In truth there would be nothing to say. Our ideal would have fallen in the common mud, the last hope of humanity would have perished, and the war must be indefinitely prolonged. If you have driven an enemy into a corner and hold your bayonet pointed at his breast; if he asks on what terms you will accept his surrender and your answer is that in that case he will be not bayoneted but hanged, you must expect resistance à outrance. It will become an affair not of courage but of mere sanity. Whatever the divagations of their statesmanship, the Allies will, of course, win. The nations, however stampeded, will not sacrifice the least element of their unity, and the armies, to whatever new deflection their inspiration be submitted, will fight their unwavering way to victory.
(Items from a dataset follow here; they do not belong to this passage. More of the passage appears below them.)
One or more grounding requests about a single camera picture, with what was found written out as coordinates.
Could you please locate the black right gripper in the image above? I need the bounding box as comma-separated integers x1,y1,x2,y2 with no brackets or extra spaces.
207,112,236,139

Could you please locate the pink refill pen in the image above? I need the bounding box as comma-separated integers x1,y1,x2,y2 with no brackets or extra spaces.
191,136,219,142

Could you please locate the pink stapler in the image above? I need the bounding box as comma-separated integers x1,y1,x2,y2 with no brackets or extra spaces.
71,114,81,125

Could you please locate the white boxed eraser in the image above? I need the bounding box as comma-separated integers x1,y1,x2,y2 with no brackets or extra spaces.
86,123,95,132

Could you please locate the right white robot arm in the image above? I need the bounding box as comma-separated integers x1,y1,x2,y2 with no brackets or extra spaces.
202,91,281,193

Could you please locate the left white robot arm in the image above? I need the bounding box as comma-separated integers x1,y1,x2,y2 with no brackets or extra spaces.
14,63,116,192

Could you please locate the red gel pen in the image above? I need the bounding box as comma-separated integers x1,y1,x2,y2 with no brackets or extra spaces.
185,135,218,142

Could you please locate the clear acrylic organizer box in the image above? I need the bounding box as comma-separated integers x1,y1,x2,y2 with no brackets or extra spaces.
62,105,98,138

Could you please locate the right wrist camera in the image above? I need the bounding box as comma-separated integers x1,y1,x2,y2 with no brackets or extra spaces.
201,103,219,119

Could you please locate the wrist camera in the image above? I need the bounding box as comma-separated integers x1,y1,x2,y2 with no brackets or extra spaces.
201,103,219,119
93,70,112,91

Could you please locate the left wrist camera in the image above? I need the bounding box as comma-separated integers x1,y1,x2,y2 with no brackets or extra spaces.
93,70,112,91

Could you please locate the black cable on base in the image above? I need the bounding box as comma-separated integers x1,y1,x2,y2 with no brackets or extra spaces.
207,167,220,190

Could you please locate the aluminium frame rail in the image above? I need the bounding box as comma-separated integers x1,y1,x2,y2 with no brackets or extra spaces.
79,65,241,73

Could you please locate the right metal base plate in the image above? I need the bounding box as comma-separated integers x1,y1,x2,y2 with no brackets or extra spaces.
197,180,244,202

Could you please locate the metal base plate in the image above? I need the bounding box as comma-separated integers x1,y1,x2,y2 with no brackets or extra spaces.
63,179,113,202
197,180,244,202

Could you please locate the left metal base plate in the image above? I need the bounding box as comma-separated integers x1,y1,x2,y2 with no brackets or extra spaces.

But it will be a victory tainted with ambiguous and selfish ends. History will write of us that we began nobly, but that our purpose corrupted. The Great War for freedom will not, indeed, have been waged in vain; that is already decided: but it will have but half kept its promises. Blood and iron will have been once more established as the veritable masters of men, and nothing will open before the world save a vista of new wars.